A portare ufficialmente alla ribalta mediatica la vicenda, era stata la desecretazione del 5 maggio 2014, quando il governo aveva autorizzata la pubblicazione di alcuni dossier marchiati Sismi e Sisde, rimasti segreti fino a quel momento. Tra questi il documento n. 0488_003, in cui, testualmente, è riportato che «i luoghi dove si trovano le discariche, per la maggior parte grotte, sono: Grotteria, Limina, Gambarie, Canolo, Locri, Montebello Jonico (100 fusti), Motta San Giovanni, Serra San Bruno, Stilo, Gioiosa Jonica, Fabrizia». «Le discariche presenti in Calabria sarebbero parecchie – si legge ancora nei carteggi – site, oltre che in zone aspromontane, nella cosiddetta zona delle Serre (Serra San Bruno, Mongiana, ecc.) nonché nel vibonese».

Numerose informative, dunque, in cui vengono meticolosamente riportati i traffici dello smaltimento illegale di rifiuti tossici e radioattivi interrati per anni nel cuore della Calabria. Il contenuto dei documenti desecretati era stato diffuso dalla stampa locale, e migliaia di cittadini, così come i vertici delle amministrazioni comunali avevano chiesto a gran voce di poter avere maggiori ragguagli sul caso. Erano stati dunque avviati diversi incontri, in particolar modo in Prefettura, tra comitati civici, amministratori stessi ed i vertici dell’Arpacal, l’Azienda regionale per la protezione dell’ambiente che nell’autunno successivo, congiuntamente agli uomini del Nucleo operativo ecologico dei Carabinieri, aveva avviato il progetto “Miapi”, per il monitoraggio delle aree potenzialmente inquinate e per l’individuazione di siti contaminati con l’ausilio di dati telerilevati grazie ad un sensore “Airbone” ancorato ad un elicottero geo-radar.
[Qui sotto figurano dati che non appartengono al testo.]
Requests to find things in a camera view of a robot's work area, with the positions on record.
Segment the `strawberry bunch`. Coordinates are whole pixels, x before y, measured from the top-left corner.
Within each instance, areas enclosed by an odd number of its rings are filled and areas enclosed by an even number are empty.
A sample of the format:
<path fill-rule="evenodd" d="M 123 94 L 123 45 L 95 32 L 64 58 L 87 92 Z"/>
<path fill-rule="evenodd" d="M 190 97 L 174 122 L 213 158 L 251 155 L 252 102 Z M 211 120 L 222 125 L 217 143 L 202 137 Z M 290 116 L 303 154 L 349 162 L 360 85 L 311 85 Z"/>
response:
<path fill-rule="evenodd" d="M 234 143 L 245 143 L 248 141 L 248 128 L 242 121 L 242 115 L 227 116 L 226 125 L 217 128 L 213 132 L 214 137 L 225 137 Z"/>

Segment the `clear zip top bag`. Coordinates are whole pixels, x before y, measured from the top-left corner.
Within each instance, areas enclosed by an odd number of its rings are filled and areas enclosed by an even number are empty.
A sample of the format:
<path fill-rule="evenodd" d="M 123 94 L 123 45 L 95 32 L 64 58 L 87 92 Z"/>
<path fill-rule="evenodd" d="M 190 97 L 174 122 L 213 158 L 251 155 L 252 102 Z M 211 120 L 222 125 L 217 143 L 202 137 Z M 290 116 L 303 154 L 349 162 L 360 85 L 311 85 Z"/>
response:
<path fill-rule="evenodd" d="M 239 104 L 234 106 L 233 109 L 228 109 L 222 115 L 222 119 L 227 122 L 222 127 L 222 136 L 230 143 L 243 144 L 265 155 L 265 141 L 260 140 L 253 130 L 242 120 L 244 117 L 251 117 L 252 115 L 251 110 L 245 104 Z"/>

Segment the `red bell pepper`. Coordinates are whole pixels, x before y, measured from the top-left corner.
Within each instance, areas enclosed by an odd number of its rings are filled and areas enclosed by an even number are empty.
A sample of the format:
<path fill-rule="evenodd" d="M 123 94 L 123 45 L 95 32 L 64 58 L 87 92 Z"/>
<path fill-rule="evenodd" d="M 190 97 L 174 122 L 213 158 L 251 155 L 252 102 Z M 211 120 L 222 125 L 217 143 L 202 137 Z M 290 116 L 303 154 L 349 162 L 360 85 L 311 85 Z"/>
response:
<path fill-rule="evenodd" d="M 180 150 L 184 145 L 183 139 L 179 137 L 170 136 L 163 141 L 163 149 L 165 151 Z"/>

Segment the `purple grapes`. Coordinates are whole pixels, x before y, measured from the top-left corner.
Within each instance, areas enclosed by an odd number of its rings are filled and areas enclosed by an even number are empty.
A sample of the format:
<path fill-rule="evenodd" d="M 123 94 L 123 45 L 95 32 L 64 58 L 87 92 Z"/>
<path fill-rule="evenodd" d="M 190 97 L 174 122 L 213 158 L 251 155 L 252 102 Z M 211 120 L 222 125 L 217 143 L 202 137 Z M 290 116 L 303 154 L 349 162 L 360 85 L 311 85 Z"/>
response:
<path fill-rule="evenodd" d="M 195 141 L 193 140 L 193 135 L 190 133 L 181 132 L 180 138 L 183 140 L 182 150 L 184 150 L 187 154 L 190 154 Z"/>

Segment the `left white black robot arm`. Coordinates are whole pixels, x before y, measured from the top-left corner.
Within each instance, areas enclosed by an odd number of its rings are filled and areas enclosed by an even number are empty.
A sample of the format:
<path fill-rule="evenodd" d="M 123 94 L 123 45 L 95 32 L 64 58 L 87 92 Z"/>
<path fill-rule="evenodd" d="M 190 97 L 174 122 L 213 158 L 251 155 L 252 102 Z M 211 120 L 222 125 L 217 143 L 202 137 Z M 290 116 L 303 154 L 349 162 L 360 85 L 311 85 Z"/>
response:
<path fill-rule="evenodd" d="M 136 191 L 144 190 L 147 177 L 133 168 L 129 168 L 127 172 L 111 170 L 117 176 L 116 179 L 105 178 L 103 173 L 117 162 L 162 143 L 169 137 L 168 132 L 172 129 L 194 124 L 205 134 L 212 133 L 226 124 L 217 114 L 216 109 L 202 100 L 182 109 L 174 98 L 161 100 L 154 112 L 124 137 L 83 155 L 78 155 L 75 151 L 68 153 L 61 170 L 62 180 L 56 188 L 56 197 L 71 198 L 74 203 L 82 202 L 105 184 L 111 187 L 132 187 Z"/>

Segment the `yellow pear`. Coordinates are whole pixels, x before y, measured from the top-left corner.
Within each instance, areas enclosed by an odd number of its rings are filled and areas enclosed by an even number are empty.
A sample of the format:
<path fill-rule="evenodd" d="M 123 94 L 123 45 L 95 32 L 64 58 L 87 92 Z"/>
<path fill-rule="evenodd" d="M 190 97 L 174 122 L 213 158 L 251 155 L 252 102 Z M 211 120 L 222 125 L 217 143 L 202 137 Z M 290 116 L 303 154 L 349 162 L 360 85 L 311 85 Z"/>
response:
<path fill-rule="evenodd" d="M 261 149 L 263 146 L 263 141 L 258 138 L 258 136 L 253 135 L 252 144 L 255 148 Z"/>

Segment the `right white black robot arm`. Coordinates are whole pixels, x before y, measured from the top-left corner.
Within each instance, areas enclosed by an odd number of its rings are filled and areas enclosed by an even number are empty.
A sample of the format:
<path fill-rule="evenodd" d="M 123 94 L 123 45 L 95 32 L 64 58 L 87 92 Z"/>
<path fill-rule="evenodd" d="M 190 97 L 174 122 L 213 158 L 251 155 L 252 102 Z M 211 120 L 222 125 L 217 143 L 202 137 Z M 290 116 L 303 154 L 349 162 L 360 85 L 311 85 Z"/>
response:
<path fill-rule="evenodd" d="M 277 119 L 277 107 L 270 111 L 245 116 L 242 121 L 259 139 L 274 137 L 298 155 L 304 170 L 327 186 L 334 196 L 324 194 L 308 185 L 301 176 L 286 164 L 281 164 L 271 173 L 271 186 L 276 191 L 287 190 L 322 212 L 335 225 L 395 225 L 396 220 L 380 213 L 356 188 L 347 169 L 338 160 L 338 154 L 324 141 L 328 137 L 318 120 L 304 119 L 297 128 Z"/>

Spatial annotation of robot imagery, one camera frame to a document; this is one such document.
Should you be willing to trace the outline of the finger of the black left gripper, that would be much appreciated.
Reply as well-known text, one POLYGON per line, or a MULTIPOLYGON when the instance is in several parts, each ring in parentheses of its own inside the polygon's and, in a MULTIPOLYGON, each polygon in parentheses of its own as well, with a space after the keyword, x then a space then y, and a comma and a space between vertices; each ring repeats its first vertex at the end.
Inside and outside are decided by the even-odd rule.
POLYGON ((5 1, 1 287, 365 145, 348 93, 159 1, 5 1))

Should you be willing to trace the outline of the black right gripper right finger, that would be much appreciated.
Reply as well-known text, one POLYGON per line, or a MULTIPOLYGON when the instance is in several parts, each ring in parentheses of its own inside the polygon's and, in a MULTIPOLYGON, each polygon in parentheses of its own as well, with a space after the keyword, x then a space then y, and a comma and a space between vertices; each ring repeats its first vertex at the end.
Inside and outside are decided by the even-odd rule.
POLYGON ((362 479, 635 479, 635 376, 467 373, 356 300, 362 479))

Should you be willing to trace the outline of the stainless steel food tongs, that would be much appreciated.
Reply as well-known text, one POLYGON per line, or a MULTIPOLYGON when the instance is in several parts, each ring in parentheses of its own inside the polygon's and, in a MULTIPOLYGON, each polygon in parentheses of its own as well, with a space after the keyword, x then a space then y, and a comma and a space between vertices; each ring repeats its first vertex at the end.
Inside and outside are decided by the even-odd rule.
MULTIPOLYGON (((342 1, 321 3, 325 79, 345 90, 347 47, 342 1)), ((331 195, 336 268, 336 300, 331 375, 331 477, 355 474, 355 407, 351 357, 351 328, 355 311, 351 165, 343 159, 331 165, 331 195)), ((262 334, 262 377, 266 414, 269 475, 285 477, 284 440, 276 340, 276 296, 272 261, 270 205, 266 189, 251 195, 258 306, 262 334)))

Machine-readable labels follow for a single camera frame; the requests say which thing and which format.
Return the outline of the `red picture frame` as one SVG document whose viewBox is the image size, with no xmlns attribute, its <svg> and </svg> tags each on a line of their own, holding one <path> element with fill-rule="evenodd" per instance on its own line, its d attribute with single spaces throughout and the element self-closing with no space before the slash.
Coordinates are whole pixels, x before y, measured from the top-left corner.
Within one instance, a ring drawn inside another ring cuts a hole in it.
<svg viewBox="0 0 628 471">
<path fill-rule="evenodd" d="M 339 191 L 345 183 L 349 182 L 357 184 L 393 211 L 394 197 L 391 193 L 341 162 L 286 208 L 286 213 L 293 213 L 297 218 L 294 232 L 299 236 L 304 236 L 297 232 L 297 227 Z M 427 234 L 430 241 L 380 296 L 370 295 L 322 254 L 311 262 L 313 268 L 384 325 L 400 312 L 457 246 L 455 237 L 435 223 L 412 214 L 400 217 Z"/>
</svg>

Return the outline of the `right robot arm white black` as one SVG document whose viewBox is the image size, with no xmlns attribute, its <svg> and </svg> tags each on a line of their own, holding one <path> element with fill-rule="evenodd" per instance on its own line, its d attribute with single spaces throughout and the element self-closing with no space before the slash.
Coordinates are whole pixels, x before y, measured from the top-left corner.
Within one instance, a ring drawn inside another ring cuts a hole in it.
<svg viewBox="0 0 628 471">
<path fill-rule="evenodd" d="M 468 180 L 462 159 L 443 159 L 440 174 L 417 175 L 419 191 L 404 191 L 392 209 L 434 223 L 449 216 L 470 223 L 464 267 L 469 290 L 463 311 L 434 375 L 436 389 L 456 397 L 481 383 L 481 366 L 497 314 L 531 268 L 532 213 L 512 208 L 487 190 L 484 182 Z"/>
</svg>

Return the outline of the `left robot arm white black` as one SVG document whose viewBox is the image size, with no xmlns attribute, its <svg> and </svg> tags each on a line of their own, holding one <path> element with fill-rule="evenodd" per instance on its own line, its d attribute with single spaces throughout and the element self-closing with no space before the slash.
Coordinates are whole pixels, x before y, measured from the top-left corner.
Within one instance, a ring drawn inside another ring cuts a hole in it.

Il velivolo, infatti, più volte era stato avvistato nei cieli delle Serre, sull’Aspromonte e sulle coste presumibilmente interessate dall’annessa vicenda delle “navi dei veleni”.

Alcune settimane dopo, la direzione generale dell’Arpacal – così come rivelato dal sindaco di Fabrizia Antonio Minniti, che tra tutti si era dimostrato il più solerte nell’approfondire la vicenda – aveva trasmesso una comunicazione con la quale si rendeva noto che il Ministero dell’Ambiente, con nota prot. 0003137 del 16 marzo 2015, aveva informato la direttrice, dottoressa Sabrina Santagati, che nell’ambito del progetto “Miapi” le attività di ricerca erano state completate e per l’occasione era stato trasmesso un hard disk contenente il data base, in formato shapefile, aggiornato al 28 febbraio 2015 riguardante le anomalie riscontrate nella nostra Regione. Per avere certezze maggiori rispetto all’entità dei fatti si sarebbe dovuto, dunque, attendere ancora per qualche mese. I dati, infatti, sarebbero stati sottoposti ad un’ulteriore elaborazione da parte degli uffici regionali dell’Arpacal. L’unico riscontro – pare rassicurante – era stato comunicato in seguito, assai sommariamente, ad alcuni sindaci del comprensorio da parte dello stesso Nucleo operativo ecologico dei carabinieri che aveva condotto le attività di indagine. Ma, nel concreto, ad oggi, sul portale ufficiale dell’Arpacal, nella sezione afferente proprio al progetto “Miapi” (http://www.arpacal.it/index.php/temi-ambientali?id=113), i dati non sono stati ancora riportati e, di conseguenza, non sono ancora di dominio pubblico.

Un silenzio che risuona cupo e che lascia presagire che in realtà le operazioni di indagine sono ancora in itinere. D’altronde la stessa direttrice generale dell’Arpacal, Sabrina Santagati, intervenendo nell’aprile scorso in diretta telefonica su Rs 98 aveva ribadito il fatto che le ricerche stessero continuando, chiarendo inoltre che «in certe zone, dove per motivi tecnici con l’elicottero non si può arrivare, andremo fisicamente sul terreno con attrezzature altamente sofisticate e faremo dei rilievi a terra, per perlustrare altre aree». Da allora ad oggi, nessuna altra notizia ufficiale è emersa rispetto alla vicenda.